- _DESCRIPTION OF THE TASK_
Two lines in the listing below mark the span: one contains "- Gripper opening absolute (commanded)" and one contains "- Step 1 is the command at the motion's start". Reproduce both of them and everything between, exactly.

- _SOURCE DATA_
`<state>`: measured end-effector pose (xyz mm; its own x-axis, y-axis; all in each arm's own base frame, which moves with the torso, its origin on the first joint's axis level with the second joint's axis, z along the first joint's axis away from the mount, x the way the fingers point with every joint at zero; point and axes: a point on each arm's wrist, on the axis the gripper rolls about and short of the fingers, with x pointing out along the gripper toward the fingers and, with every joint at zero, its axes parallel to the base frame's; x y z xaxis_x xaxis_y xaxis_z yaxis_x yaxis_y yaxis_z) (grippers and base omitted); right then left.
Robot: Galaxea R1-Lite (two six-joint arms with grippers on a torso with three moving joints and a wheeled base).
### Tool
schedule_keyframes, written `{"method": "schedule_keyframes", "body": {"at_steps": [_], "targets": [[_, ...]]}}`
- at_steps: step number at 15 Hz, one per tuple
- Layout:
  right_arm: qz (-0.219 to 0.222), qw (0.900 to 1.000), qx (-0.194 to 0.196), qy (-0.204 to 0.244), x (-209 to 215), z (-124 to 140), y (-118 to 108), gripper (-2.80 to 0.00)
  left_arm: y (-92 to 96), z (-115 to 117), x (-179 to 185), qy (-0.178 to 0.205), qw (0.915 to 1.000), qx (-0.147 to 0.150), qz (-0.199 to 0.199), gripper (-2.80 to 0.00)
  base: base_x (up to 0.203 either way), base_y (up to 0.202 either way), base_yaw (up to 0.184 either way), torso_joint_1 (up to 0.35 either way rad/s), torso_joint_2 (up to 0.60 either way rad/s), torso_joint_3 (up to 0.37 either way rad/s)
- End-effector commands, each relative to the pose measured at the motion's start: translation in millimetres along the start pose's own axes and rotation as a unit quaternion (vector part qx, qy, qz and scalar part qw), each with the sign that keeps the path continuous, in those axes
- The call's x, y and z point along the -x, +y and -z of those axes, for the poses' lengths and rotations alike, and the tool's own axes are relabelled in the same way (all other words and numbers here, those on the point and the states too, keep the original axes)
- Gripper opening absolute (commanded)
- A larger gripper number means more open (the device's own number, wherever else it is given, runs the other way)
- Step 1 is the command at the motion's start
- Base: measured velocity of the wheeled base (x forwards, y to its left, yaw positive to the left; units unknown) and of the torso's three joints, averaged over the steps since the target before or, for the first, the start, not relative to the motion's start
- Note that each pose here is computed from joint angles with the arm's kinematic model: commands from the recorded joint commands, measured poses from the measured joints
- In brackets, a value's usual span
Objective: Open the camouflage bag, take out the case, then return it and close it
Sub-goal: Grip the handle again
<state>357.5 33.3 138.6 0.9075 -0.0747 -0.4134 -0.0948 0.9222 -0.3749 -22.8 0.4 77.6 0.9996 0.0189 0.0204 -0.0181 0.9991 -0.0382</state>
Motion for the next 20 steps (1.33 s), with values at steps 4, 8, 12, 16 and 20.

- _SOLUTION TO THE PROBLEM_
- Gripper opening absolute (commanded)
- A larger gripper number means more open (the device's own number, wherever else it is given, runs the other way)
- Step 1 is the command at the motion's start

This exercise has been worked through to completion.